Cependant les émeutiers qui ne se heurtaient à l’extérieur à aucune résistance, s’étaient enhardis, tout en continuant à hurler et tempêter, jusqu’à tenter de forcer l’entrée de la résidence. Ils en martelaient le portail et lançaient des pierres de plus belle pour en écarter les défenseurs. Doremus, qui, depuis un poste élevé, observait leur tactique, aperçut tout à coup un groupe d’émeutiers, une dizaine, qui transportaient un lourd madrier et approchaient au pas de course : ils allaient sans nul doute s’en servir comme d’un bélier pour enfoncer le portail. En effet, accélérant encore l’allure, ils lui portèrent un premier coup qui l’ébranla, puis, reculant pour prendre de l’élan, un second qui le fendit. Construit pour un séjour d’agrément et non pour une citadelle, il ne résisterait pas longtemps. Au moment où ils allaient le frapper de nouveau sous les encouragements cadencés de la foule, surgirent une douzaine de miliciens menés par un homme en lequel Doremus reconnut immédiatement Tahir. Ceux qui s’apprêtaient à attaquer l’entrée une nouvelle fois se retournèrent surpris, lâchèrent leur poutre et firent face. Une bataille s’engagea, à coups de gourdin, car, par une sorte d’accord tacite, personne n’avait recours aux armes blanches. Le commandant sarrasin et ses miliciens furent bientôt cernés par des factieux qui continuaient de vouer aux affres de l’enfer tout ensemble les Byzantins, les infidèles, les espions ainsi que le vizir « leur complice », et qui acclamaient, chose nouvelle, le chambellan, lequel saurait bien, lui, « écraser la vermine », « faire place nette » et remettre de l’ordre vigoureusement » en terre d’Islam.

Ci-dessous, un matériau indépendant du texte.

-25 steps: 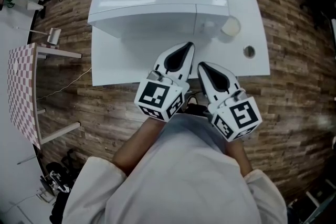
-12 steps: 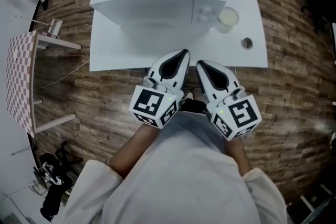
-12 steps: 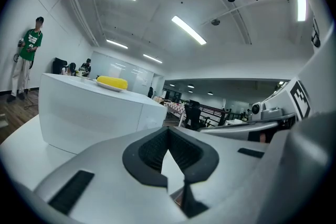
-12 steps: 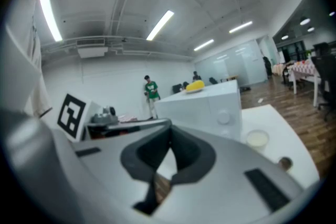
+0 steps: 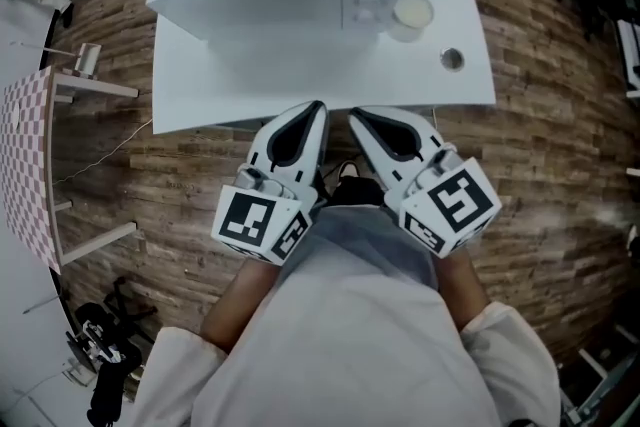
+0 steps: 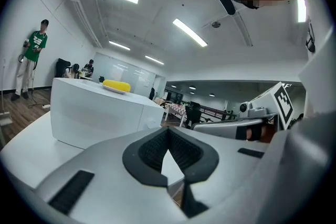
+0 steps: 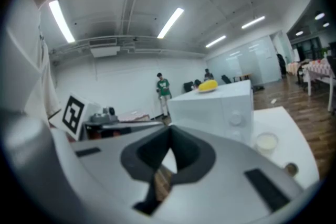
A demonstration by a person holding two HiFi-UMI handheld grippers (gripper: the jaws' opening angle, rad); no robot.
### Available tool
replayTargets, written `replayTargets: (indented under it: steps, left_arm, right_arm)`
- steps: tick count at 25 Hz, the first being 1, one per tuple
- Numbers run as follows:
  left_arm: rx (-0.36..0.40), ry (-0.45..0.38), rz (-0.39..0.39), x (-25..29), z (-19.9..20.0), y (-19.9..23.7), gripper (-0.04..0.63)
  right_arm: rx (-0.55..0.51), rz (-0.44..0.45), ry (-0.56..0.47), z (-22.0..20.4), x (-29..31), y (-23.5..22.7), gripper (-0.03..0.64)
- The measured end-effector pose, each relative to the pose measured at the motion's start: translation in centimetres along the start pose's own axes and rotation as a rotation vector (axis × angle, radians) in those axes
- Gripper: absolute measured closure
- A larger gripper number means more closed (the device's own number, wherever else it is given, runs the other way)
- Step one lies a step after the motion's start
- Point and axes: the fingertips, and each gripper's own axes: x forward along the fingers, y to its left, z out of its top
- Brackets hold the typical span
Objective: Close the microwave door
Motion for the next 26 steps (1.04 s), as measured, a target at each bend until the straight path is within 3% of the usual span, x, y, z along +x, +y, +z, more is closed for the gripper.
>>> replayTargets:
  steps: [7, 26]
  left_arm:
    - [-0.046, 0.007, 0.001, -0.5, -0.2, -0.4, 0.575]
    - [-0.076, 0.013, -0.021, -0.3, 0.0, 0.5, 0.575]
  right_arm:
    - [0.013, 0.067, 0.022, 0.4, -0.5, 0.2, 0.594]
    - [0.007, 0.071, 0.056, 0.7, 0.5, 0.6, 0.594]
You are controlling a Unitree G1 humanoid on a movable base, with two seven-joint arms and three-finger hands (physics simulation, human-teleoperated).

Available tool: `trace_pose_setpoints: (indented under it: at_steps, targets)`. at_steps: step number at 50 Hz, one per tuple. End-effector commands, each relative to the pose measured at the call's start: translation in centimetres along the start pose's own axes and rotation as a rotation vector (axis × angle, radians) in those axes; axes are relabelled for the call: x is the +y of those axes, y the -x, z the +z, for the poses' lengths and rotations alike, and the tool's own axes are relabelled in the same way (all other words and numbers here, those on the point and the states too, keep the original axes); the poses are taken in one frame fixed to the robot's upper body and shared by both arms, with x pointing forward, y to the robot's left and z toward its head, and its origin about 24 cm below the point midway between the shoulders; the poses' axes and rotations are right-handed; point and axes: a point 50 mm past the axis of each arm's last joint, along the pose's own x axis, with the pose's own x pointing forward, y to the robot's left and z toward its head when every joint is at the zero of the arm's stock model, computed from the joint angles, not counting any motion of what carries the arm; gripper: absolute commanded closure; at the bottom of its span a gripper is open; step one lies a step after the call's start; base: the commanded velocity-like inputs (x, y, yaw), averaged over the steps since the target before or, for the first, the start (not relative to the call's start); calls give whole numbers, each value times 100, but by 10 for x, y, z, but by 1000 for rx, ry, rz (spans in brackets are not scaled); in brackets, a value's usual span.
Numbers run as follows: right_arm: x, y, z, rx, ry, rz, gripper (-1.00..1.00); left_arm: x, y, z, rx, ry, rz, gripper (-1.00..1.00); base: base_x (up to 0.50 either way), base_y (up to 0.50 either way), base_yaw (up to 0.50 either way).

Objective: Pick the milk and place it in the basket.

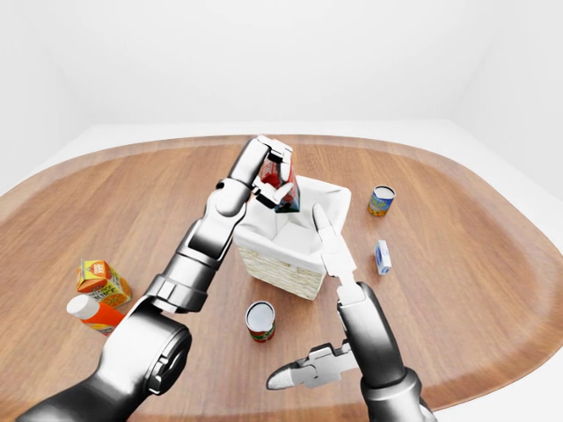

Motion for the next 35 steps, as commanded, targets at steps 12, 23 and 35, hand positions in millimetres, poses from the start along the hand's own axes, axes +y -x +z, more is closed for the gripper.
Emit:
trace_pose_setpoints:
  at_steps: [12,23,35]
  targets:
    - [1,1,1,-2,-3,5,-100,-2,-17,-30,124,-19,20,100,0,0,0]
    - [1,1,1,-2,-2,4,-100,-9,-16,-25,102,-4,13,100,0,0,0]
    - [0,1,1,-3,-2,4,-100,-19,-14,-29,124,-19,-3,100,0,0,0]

Comme ceux qui étaient venus à leur secours, agressés de toute part, étaient sur le point d’être submergés, les missi décidèrent qu’il était temps de passer à la contre-offensive. Ils rassemblèrent toutes les forces dont ils disposaient et en formèrent un groupe d’assaut derrière le portail qu’ils firent ouvrir brusquement. Tous alors chargèrent aux cris de « Noël, Noël ! ». Pris en tenaille entre les miliciens de Tahir qui se défendaient avec énergie et les « assiégés » qui, à présent, les attaquaient, les émeutiers commencèrent à décrocher, ceux qui paraissaient être leurs chefs leur ayant eux-mêmes donné l’ordre de se replier.

C’est alors qu’un homme, qui s’était tenu jusque-là à l’écart, saisit brusquement sous sa robe une dague et courut vers Tahir qui lui tournait le dos pour la lui planter entre les deux épaules. Frère Antoine fut plus prompt que lui. L’agresseur, qui allait atteindre sa cible, s’arrêta tout à coup, avec un visage qui exprimait une intense surprise, puis il lâcha son arme, porta les mains à sa gorge dans laquelle était fiché un couteau et s’abattit, foudroyé, en vomissant un flot de sang. Les derniers manifestants s’enfuyaient. Tahir, qui ne s’était rendu compte de rien, se retourna. Il aperçut celui qui gisait, puis le frère Antoine qui s’approchait. Un milicien, qui, lui, avait observé toute la scène, parla à l’oreille de son commandant. Celui-ci resta un instant sans voix, regardant alternativement le mort et le moine qui se penchait pour reprendre son couteau de jet. Enfin, avec gravité, il salua le frère Antoine d’une inclinaison de la tête.

— Je te dois la vie, mon ami, lui dit-il.

Pour tout commentaire, le moine, avec un sourire, de sa main droite, désigna le ciel.